Asimismo, cree Schmitt haber encontrado en este giro conceptual una respuesta a la afición ilustrada de separar ámbitos, pues su nuevo concepto de lo político supone que todas las esferas de acción que antes podían concebirse como estancas o autosuficientes, ahora, en la medida en que participan de la realidad social, están sujetas a la posibilidad de convertirse en magnitudes políticas, lo que implica ya de alguna manera la obligación de posicionarse políticamente o sucumbir bajo la primacía de otras esferas.

Hacia una metafísica de la comunidad política (la otra identity policy)

Más allá de la originalidad de la propuesta schmittiana, cuyo valor es innegable pero más que discutible, uno de los puntos calientes de su pensamiento es el intento de derivar de la distinción amigo-enemigo, una “esencia” de la comunidad política. Schmitt no entiende la afinidad o el antagonismo que expresa una comunidad política respecto de otra como el producto de una suma de voluntades (o como la voluntad de un gobernante que decide a espaldas del pueblo). Tampoco cree que puedan circunscribirse al estado moral de una sociedad en un periodo concreto, que puede ser revertido mediante un progreso o retroceso ético. Más bien, siguiendo una línea historicista-hegeliana considerará que la identidad (la esencia) del pueblo (Volk) se manifiesta en esa decisión que crea el orden social.

De hecho, llegará a desvincular la determinación de quién es el enemigo de la “realidad psicológica” de los individuos que han de decidir si la oposición que supone la existencia del otro representa una negación de la propia existencia, afirmando así que se trata de una oposición no caprichosa sino enteramente ontológica.

Dicho esto, podemos comprender que los motivos que mueven a Schmitt a combatir la separación de esferas de acción y la pretensión ilustrada de una política laica van mucho más allá de una exigencia de rigor filosófico. Si pretende devolver “lo político” hurtado a la política, como decíamos en un inicio no es sino para devolver a los pueblos el poder de decidir políticamente (es decir, de realizar por sí mismos la distinción amigo-enemigo) según los criterios que emanan de su propia “identidad”. Una idea que resulta especialmente peligrosa si tenemos en cuenta que la distinción amigo-enemigo se realiza, primeramente, dentro de la propia sociedad.

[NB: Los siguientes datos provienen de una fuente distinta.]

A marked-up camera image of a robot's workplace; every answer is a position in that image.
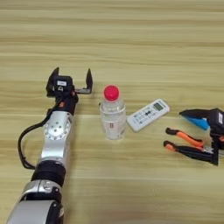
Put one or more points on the labelled black box, gripper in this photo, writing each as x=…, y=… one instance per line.
x=217, y=119
x=62, y=83

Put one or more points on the clear bottle with red cap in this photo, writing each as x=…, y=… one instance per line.
x=113, y=119

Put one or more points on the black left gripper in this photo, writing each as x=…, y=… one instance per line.
x=68, y=103

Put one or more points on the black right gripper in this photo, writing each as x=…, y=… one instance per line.
x=220, y=140

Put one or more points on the white remote control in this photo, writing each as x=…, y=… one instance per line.
x=147, y=115

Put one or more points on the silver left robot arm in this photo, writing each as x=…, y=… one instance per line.
x=57, y=137

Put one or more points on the labelled black box, right gripper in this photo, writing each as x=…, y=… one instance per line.
x=217, y=119

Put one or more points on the orange and black pliers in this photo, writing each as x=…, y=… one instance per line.
x=189, y=138

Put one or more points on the labelled black box, left gripper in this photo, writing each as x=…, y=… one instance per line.
x=62, y=83

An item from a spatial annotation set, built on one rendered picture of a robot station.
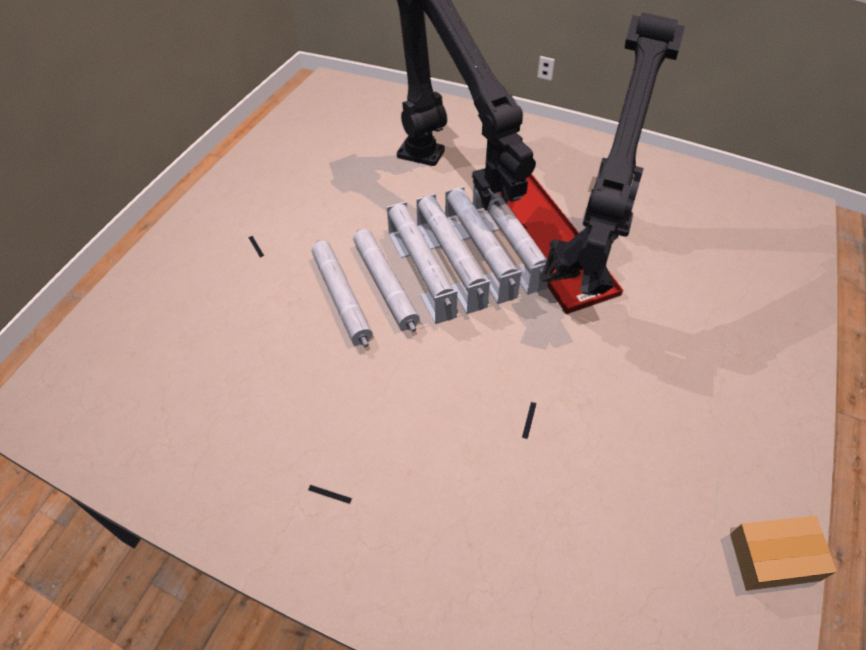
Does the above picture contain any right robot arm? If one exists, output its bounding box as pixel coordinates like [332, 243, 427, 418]
[397, 0, 536, 202]

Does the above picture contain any red scrap tray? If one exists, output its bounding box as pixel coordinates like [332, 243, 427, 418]
[506, 174, 623, 314]

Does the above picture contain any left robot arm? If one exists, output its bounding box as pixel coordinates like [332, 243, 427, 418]
[564, 12, 685, 296]

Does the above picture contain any black flat strip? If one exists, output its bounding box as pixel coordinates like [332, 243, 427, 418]
[522, 402, 536, 439]
[308, 485, 352, 504]
[249, 235, 264, 258]

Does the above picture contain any brown cardboard box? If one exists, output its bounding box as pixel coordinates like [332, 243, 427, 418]
[730, 515, 836, 591]

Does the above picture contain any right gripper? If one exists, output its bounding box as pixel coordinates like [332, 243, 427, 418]
[472, 156, 508, 210]

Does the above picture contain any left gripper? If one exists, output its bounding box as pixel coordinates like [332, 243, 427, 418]
[540, 230, 584, 282]

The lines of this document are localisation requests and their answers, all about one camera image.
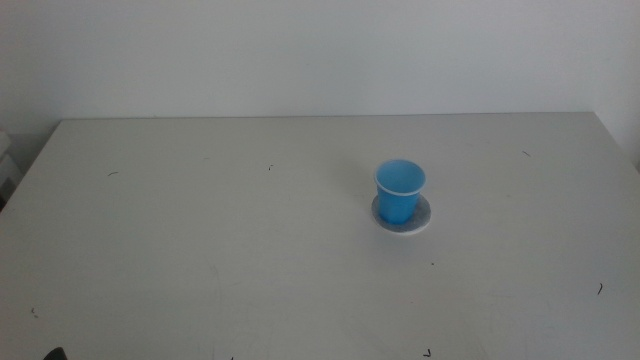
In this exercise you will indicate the blue plastic cup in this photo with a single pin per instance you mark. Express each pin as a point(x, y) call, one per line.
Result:
point(398, 197)

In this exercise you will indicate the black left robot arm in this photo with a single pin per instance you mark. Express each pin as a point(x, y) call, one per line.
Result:
point(56, 354)

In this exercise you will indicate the round grey cup mat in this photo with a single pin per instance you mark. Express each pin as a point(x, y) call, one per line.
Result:
point(422, 220)

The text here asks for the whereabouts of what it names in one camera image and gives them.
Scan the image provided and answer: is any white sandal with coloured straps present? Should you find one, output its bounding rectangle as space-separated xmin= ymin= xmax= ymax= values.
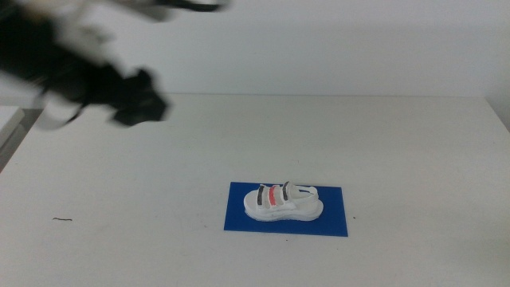
xmin=243 ymin=180 xmax=324 ymax=222

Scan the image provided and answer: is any blue rectangular mat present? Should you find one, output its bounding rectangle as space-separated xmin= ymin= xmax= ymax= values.
xmin=223 ymin=182 xmax=349 ymax=238

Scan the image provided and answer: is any white side table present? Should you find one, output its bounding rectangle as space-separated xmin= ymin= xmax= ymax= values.
xmin=0 ymin=105 xmax=26 ymax=149

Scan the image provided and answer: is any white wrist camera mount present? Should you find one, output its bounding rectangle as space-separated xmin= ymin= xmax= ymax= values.
xmin=34 ymin=92 xmax=85 ymax=132

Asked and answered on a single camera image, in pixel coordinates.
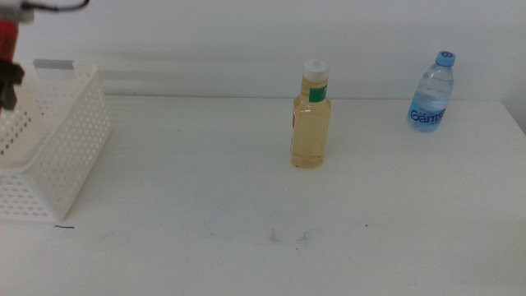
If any red soda can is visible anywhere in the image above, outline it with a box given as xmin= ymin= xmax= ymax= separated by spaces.
xmin=0 ymin=20 xmax=20 ymax=66

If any white perforated plastic basket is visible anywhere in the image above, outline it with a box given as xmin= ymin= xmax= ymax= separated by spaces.
xmin=0 ymin=58 xmax=113 ymax=222

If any yellow liquid bottle white cap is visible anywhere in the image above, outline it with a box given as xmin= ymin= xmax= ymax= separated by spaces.
xmin=290 ymin=58 xmax=333 ymax=169

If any clear water bottle blue cap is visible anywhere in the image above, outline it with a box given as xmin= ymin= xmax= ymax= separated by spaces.
xmin=406 ymin=50 xmax=457 ymax=133

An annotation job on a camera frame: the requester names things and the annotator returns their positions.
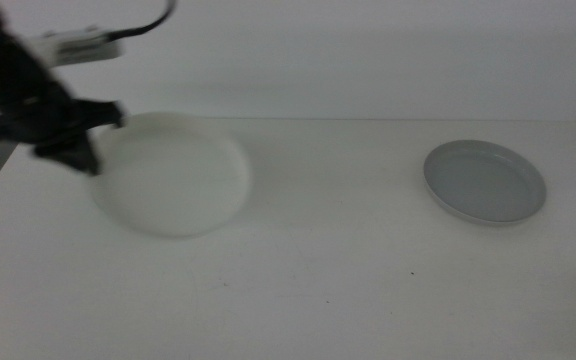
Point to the white shallow bowl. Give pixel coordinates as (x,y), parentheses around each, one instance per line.
(173,180)

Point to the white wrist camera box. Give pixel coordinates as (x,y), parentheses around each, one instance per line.
(78,47)

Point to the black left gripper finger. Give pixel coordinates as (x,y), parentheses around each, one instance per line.
(75,155)
(100,114)

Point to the grey shallow bowl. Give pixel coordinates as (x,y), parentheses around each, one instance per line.
(485,182)

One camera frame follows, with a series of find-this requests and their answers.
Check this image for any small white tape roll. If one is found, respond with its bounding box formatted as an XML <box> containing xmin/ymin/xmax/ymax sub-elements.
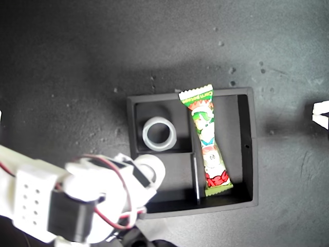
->
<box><xmin>133</xmin><ymin>153</ymin><xmax>167</xmax><ymax>191</ymax></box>

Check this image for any large white tape roll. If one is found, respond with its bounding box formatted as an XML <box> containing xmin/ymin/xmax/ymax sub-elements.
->
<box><xmin>142</xmin><ymin>116</ymin><xmax>177</xmax><ymax>152</ymax></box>

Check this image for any green printed snack bar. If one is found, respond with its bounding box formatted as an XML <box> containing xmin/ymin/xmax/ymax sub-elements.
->
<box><xmin>178</xmin><ymin>83</ymin><xmax>234</xmax><ymax>197</ymax></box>

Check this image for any black tray with wells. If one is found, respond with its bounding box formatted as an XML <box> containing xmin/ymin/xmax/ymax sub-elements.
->
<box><xmin>126</xmin><ymin>87</ymin><xmax>259</xmax><ymax>220</ymax></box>

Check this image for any red black servo wire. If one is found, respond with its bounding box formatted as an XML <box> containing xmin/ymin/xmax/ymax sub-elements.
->
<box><xmin>77</xmin><ymin>153</ymin><xmax>148</xmax><ymax>231</ymax></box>

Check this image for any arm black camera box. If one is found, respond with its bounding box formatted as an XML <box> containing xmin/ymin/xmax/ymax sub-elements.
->
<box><xmin>120</xmin><ymin>227</ymin><xmax>178</xmax><ymax>247</ymax></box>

Schmitt es pues un pensador que pretende elevar la vida política al orden de las cosas necesarias, situándose en la estela de un hegelianismo de derechas tan triste y aparentemente compatible con el régimen nacionalsocialista, al que primero criticó por su pobreza intelectual, luego apoyó cuando logró el poder y que más tarde le apartó de la vida pública por sospechar de sus reticencias.

Si resulta siempre injusto reducir a un pensador a un puñado de etiquetas, aún con una biografía como la suya, en el caso de Schmitt puede serlo todavía más, pues su trabajo intelectual excede en mucho aquellos rasgos que pudieran concordar de forma más evidente con la ideología nacionalsocialista. Se trata de un gran lector de Hobbes (acaso solo superado por el judío Leo Strauss, a quien tuvo un gran aprecio intelectual), un hegeliano de derechas y un católico heterodoxo de aires gnósticos. En definitiva, un animal extraño que nos ha dejado algunas de las aportaciones más originales del pensamiento político contemporáneo y un interlocutor inevitable para muchos de los grandes pensadores de hoy.


Nota: Hemos intendado aquí explicar algunos de los rasgos del pensamiento de Carl Schmitt de forma resumida. No obstante el verdadero núcleo de su pensamiento no puede alcanzarse sin abundar con mayor profundidad en sus planteamientos teológicos, que quizás tratemos en otra ocasión.